* _TASK_: Copy out, from the entries below, each line holding the string "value".

[Opening RECORDS SUPPLIED section]

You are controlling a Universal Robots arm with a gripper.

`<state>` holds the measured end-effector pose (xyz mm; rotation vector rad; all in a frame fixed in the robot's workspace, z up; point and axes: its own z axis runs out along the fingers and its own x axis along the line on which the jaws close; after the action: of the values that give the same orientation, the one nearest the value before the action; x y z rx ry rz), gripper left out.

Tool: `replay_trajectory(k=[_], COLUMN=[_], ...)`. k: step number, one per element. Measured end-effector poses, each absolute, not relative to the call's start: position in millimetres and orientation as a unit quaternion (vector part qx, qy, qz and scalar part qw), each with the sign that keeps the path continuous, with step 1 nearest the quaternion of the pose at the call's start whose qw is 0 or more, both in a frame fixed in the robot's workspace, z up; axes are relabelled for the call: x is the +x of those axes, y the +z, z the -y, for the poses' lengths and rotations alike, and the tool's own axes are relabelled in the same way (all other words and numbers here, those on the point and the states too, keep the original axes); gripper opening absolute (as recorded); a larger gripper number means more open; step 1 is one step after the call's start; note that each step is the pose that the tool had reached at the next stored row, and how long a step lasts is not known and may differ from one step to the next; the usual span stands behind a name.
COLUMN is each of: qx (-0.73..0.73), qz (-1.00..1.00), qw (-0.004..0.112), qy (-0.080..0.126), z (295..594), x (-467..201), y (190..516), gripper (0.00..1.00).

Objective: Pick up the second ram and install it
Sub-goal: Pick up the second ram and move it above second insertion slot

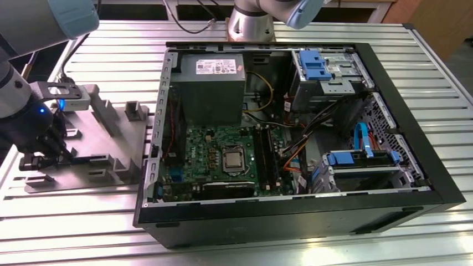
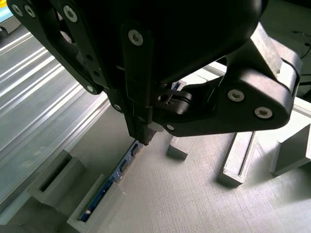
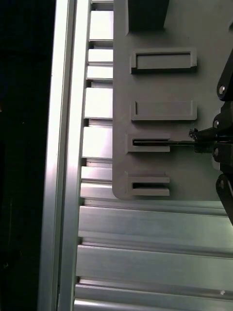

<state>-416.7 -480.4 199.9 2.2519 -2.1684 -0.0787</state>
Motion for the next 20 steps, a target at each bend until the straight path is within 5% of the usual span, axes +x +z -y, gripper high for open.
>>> replay_trajectory(k=[20], qx=[0.720], qz=[0.693], qw=[0.008], qy=[-0.025], z=[480.4], x=[-416.8], y=[203.8], gripper=[0.11])
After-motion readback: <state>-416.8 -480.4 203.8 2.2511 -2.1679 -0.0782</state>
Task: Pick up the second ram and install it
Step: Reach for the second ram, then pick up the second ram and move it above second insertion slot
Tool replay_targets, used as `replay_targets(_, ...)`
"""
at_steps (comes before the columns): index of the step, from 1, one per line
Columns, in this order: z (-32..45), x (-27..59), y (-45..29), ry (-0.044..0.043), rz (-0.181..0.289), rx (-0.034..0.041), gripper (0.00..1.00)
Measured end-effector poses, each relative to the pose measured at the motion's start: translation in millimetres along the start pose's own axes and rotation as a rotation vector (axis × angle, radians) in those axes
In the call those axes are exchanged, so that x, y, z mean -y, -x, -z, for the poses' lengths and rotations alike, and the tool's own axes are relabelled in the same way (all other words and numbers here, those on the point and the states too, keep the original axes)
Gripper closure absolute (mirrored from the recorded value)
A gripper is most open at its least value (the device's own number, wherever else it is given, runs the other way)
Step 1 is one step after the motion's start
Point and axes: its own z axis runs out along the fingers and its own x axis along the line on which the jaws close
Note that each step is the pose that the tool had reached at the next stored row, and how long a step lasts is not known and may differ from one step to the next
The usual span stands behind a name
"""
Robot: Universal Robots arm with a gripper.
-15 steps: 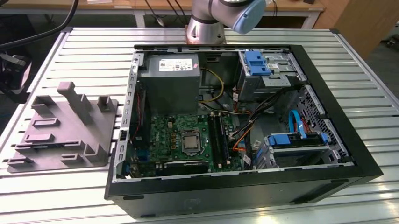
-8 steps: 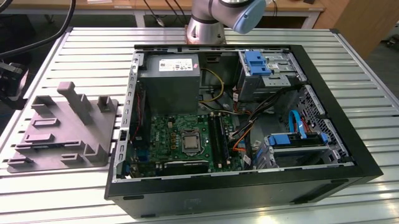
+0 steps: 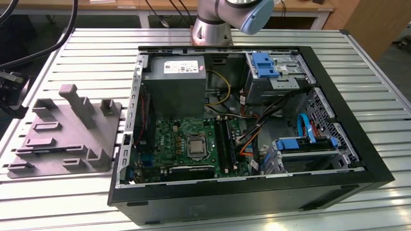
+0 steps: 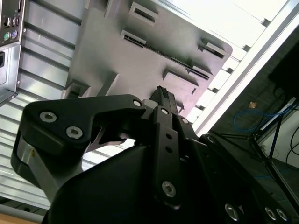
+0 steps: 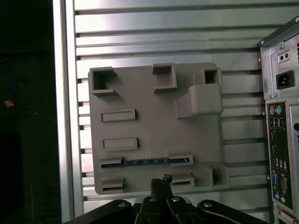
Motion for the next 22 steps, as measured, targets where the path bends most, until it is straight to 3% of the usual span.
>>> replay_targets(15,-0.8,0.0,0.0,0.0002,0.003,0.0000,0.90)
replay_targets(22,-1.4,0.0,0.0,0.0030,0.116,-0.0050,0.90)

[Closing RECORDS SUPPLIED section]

* _RESPONSE AREA_:
`<state>` holds the measured end-effector pose (xyz mm; rotation vector rad; all in a frame fixed in the robot's workspace, z up; point and axes: its own z axis runs out along the fingers and its own x axis along the line on which the jaws close; after the action: of the values that give the same orientation, the one nearest the value before the action; x y z rx ry rz), gripper left out.
Gripper closure absolute (mirrored from the recorded value)
A gripper is most open at its least value (the device's own number, wherever else it is given, runs the other way)

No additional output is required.